Esta niña robada halló la potencia y la valentía para defender la vida, no en honor a la filiación paterna, sino a una vida elevada y circunscrita a dos jardines desde los cuales ella se renueva y en torno de los que la ciudad fue erigida: el primer jardín es la agricultura, la huerta, la siembra que posibilita el asentamiento de los humanos y da la vida; el segundo es la otra huerta, jardín de los muertos, siembra también esta, cementerio desde el cual la vida memoriosa encuentra su raíz y nos dona el sentido de pertenencia. Antígona enterrando a su hermano Polinices es fiel a estos dos principios, como son fieles aquellas tantas, miles y millones de mujeres en Colombia y en el mundo entero que reclaman, ya no la vida de sus hijos desaparecidos —demasiado conocidos son hoy los guerreros—, sino sus cadáveres para retornarlos al seno de la tierra, para hacer de la memoria su eternidad y para guardar el sentido de la vida también en su final.
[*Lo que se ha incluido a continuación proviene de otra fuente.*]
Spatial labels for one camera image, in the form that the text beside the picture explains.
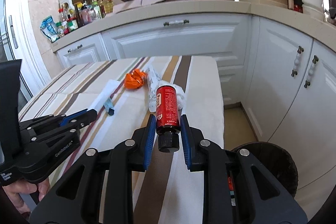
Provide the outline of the person's left hand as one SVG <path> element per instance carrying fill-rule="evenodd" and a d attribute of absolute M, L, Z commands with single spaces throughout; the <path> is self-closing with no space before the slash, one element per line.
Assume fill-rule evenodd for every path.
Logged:
<path fill-rule="evenodd" d="M 31 210 L 22 199 L 21 194 L 32 194 L 38 191 L 39 201 L 41 201 L 50 190 L 50 181 L 49 178 L 47 178 L 41 183 L 31 184 L 26 180 L 18 180 L 8 186 L 4 186 L 3 190 L 15 208 L 23 214 L 28 213 Z"/>

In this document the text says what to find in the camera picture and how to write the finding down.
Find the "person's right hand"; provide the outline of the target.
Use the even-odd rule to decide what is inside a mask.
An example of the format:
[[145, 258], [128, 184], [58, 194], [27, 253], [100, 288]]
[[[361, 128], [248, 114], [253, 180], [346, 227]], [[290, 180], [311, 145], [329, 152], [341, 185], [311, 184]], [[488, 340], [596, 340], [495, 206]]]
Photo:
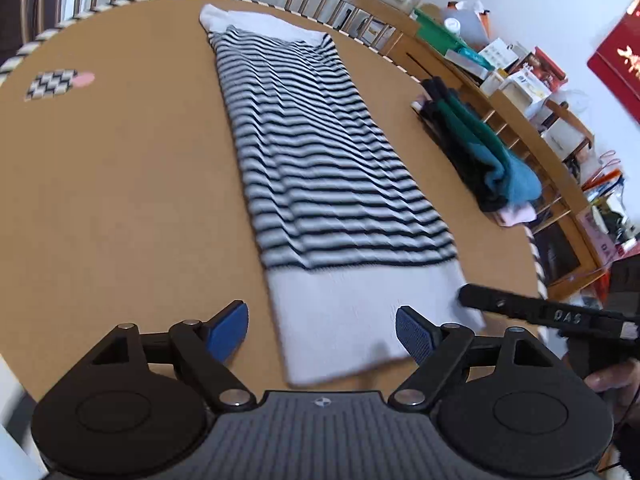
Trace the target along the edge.
[[616, 405], [620, 408], [633, 406], [638, 399], [639, 362], [629, 360], [599, 370], [585, 379], [585, 384], [595, 392], [616, 392]]

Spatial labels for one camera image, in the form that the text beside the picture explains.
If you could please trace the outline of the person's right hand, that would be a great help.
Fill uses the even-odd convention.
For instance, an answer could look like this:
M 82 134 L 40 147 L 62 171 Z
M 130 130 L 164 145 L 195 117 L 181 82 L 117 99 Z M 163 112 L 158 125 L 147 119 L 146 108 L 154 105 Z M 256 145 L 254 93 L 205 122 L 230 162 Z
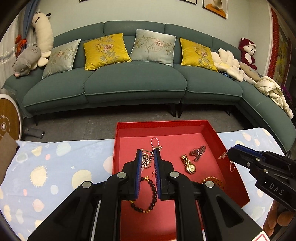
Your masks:
M 295 216 L 295 212 L 291 212 L 289 210 L 280 213 L 279 207 L 280 204 L 274 200 L 264 222 L 263 230 L 269 237 L 273 235 L 276 225 L 288 226 Z

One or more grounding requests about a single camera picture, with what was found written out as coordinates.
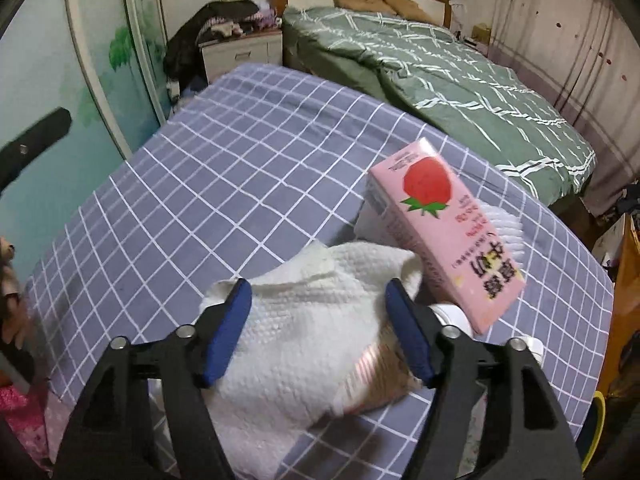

Exigir que en Colombia y en el mundo sean devueltos todos los desaparecidos que yacen en fosas comunes y rondan incesantes como almas en pena en la memoria, en los sueños y en la vida de todos aquellos que los aman, no es más que repetir el acto de Antígona y de las suplicantes, porque en la repetición hay siempre algo incomprendido, algo no resuelto, algo que presiona para recobrar su sentido. Tanto en el mundo entero como en Colombia, las suplicantes seguirán en las plazas de las ciudades y los pueblos reclamando los desaparecidos por los señores de la guerra. Será una repetición, un clamor eterno, un grito hasta que ellos puedan reposar en el jardín de los muertos, y sus madres, hermanas, hijas y compañeras puedan guardarlos amorosamente en su memoria.

1 El término hebreo Shoah o Shoá significa literalmente catástrofe y se usa para referirse al Holocausto.

2 Marta Cecilia Vélez Saldarriaga, Las vírgenes energúmenas, Medellín, Universidad de Antioquia, 2022.